Items from a data source:
-------------------------

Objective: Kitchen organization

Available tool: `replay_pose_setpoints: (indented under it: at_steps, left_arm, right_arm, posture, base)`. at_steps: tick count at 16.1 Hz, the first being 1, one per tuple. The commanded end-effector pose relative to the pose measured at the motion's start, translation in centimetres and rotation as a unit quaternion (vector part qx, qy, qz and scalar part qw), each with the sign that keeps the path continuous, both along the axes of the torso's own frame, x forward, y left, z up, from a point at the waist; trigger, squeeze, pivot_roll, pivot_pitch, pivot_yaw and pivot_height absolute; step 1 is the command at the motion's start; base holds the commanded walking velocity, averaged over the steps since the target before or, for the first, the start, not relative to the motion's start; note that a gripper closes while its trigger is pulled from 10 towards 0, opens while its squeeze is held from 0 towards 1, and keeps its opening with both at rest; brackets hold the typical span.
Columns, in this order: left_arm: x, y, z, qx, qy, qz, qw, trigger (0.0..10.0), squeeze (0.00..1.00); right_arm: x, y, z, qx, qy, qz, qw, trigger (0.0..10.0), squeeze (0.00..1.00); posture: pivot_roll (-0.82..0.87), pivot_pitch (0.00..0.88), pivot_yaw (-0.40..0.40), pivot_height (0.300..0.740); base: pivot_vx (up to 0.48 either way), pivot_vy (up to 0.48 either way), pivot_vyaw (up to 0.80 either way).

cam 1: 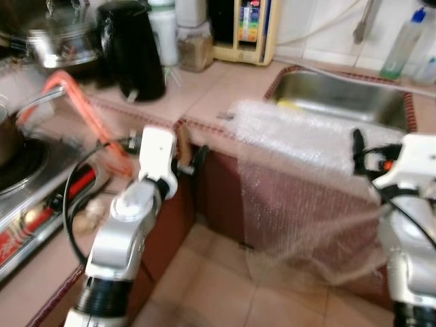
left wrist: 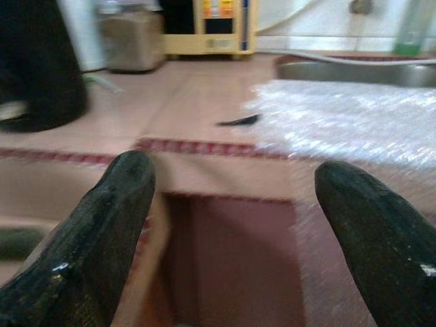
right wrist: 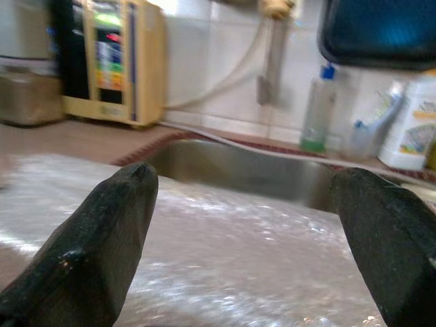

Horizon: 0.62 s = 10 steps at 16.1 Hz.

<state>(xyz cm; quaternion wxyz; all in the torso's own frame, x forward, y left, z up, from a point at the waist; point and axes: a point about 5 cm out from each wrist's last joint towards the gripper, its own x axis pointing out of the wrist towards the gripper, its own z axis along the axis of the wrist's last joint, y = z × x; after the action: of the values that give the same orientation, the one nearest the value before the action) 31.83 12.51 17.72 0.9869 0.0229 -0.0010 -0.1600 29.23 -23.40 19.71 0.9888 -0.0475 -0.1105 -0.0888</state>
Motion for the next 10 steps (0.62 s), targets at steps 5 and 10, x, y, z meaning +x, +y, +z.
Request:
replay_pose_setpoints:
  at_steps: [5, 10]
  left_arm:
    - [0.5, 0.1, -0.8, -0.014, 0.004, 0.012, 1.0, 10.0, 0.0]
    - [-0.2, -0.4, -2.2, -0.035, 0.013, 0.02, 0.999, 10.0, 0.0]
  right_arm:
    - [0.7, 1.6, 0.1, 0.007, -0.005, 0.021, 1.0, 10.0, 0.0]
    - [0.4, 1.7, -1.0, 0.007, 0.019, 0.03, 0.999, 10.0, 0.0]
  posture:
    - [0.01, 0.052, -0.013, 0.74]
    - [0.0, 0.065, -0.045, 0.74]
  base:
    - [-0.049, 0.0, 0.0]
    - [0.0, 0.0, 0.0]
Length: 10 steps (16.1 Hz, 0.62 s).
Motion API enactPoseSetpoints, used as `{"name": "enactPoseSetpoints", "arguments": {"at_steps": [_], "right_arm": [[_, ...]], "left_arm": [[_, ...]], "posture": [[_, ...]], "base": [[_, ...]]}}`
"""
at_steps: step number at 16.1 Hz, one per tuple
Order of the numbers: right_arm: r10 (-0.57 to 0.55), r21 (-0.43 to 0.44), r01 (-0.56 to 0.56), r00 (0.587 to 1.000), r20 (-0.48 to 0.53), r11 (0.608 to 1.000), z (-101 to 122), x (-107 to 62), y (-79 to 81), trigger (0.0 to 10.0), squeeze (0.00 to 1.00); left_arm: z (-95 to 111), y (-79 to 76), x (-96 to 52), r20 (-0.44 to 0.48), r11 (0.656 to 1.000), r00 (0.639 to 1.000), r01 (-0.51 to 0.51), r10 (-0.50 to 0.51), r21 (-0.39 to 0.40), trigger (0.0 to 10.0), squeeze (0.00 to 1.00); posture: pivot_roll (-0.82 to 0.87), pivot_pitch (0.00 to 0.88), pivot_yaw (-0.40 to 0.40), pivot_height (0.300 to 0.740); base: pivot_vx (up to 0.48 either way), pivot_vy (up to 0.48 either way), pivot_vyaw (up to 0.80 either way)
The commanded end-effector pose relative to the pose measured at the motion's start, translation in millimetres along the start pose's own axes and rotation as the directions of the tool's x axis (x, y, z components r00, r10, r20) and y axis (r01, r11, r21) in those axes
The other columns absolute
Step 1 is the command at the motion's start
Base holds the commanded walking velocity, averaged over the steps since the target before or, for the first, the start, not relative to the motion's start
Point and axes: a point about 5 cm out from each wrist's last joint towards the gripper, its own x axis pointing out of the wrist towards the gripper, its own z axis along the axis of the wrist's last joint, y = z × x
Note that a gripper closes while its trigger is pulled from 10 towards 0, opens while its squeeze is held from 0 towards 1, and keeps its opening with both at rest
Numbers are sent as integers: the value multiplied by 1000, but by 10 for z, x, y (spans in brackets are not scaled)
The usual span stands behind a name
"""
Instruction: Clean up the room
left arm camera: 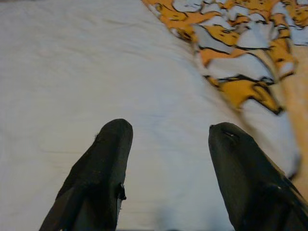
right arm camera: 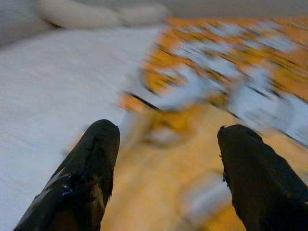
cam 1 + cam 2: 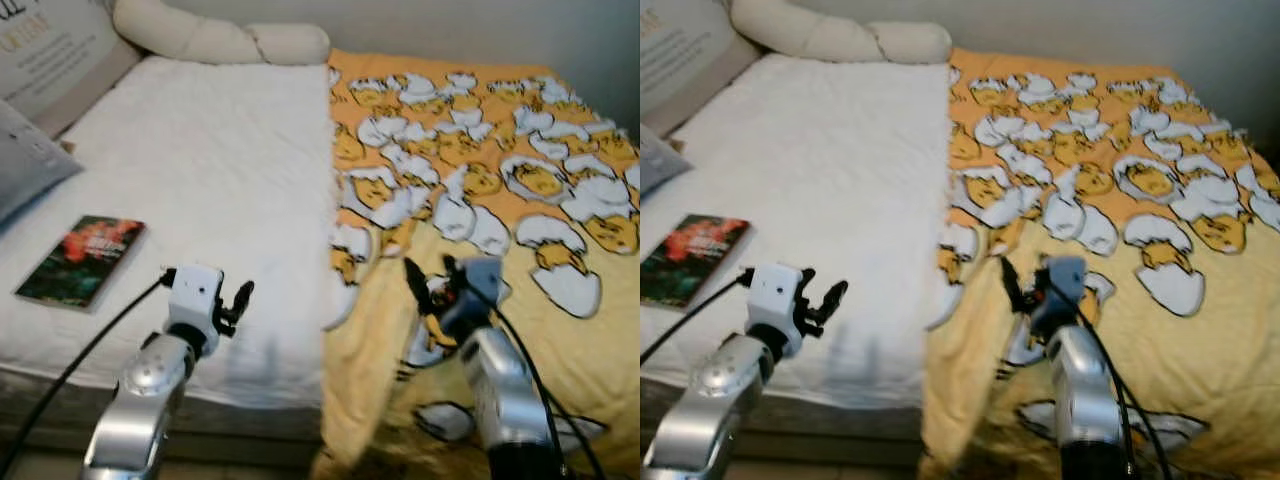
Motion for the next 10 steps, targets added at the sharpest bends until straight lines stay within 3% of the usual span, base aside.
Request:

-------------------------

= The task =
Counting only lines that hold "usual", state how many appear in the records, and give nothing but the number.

= Response area =
2